* Work required *
Copy out the listing that follows exactly, dropping every picture.
** The data follows **
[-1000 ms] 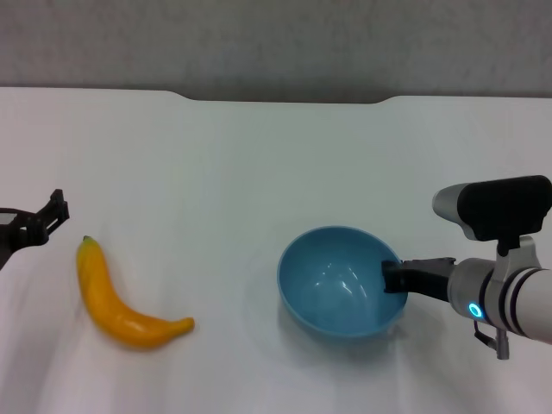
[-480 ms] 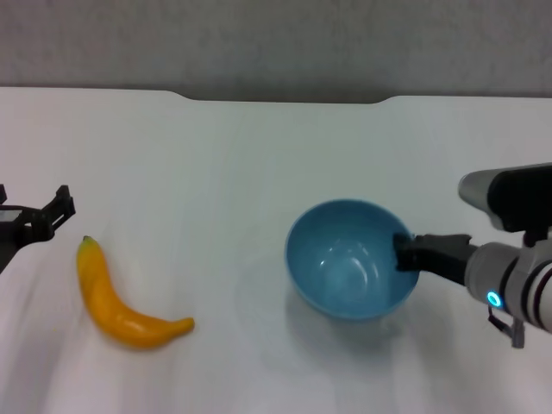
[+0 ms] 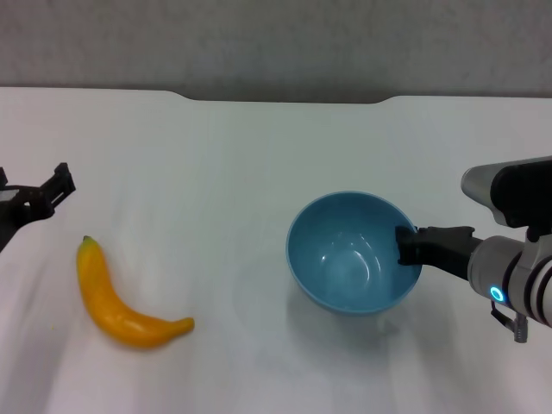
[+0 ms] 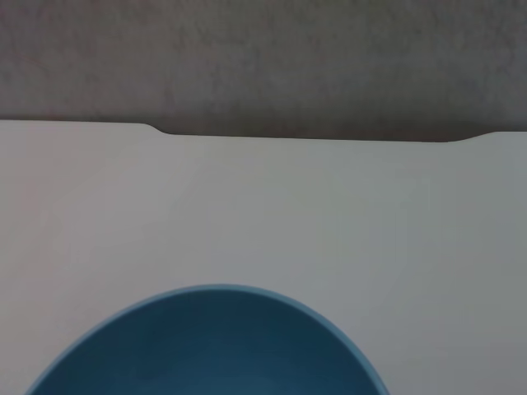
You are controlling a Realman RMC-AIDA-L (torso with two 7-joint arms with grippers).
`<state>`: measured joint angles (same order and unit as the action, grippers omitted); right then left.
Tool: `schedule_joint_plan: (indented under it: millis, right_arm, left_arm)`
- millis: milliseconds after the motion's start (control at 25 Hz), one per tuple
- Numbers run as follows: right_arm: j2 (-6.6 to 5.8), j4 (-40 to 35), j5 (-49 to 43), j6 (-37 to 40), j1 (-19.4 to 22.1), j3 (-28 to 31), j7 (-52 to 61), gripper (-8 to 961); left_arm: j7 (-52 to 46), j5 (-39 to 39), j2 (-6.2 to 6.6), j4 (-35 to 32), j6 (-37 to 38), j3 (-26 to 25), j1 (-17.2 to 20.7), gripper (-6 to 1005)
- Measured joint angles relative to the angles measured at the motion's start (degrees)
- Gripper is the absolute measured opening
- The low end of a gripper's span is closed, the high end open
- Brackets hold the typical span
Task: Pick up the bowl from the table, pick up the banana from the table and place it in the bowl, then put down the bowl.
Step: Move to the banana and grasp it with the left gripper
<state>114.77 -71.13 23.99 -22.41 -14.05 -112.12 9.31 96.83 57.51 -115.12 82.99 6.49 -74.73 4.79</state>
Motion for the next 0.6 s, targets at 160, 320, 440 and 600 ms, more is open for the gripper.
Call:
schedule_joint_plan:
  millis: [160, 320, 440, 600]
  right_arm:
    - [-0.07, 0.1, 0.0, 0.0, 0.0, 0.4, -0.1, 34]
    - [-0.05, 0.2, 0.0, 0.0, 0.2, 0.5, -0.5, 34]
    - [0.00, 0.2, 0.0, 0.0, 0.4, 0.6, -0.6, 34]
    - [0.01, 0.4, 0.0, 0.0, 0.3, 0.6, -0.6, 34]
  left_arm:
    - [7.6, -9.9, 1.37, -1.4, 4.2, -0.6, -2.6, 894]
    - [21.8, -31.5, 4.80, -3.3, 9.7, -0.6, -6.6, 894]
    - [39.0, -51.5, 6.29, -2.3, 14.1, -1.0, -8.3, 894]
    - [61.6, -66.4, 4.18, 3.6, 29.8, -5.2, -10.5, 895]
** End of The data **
* Your solution *
[-1000 ms] 
[-480 ms] 
[+0 ms] 
[+0 ms] 
You are controlling a Realman RMC-AIDA-L (torso with two 7-joint arms with grippers).
`<state>`: measured joint angles (same order and unit as the action, grippers omitted); right then left.
Tool: `schedule_joint_plan: (indented under it: millis, right_arm, left_arm)`
- millis: milliseconds after the motion's start (control at 25 Hz), one per tuple
- Numbers run as follows: right_arm: j2 (-6.6 to 5.8), j4 (-40 to 35), j5 (-49 to 43), j6 (-37 to 40), j1 (-19.4 to 22.1), j3 (-28 to 31), j7 (-52 to 61), gripper (-8 to 961); left_arm: j7 (-52 to 46), j5 (-39 to 39), j2 (-6.2 to 6.6), j4 (-35 to 32), j6 (-37 to 38), j3 (-26 to 25), j1 (-17.2 to 20.7), gripper (-6 to 1005)
- Measured joint angles relative to the angles measured at the motion's start (degrees)
- Gripper is the absolute measured opening
- The low end of a gripper's span is closed, the high end open
- Brackets hold the typical span
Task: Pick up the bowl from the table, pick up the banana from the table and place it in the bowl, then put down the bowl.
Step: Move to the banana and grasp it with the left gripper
<state>114.77 -71.13 23.99 -22.41 -14.05 -112.12 9.31 96.83 57.51 -115.12 82.99 6.49 -74.73 4.79</state>
Motion for the next 0.6 s, targets at 160, 320, 440 and 600 ms, more is open for the gripper.
Call:
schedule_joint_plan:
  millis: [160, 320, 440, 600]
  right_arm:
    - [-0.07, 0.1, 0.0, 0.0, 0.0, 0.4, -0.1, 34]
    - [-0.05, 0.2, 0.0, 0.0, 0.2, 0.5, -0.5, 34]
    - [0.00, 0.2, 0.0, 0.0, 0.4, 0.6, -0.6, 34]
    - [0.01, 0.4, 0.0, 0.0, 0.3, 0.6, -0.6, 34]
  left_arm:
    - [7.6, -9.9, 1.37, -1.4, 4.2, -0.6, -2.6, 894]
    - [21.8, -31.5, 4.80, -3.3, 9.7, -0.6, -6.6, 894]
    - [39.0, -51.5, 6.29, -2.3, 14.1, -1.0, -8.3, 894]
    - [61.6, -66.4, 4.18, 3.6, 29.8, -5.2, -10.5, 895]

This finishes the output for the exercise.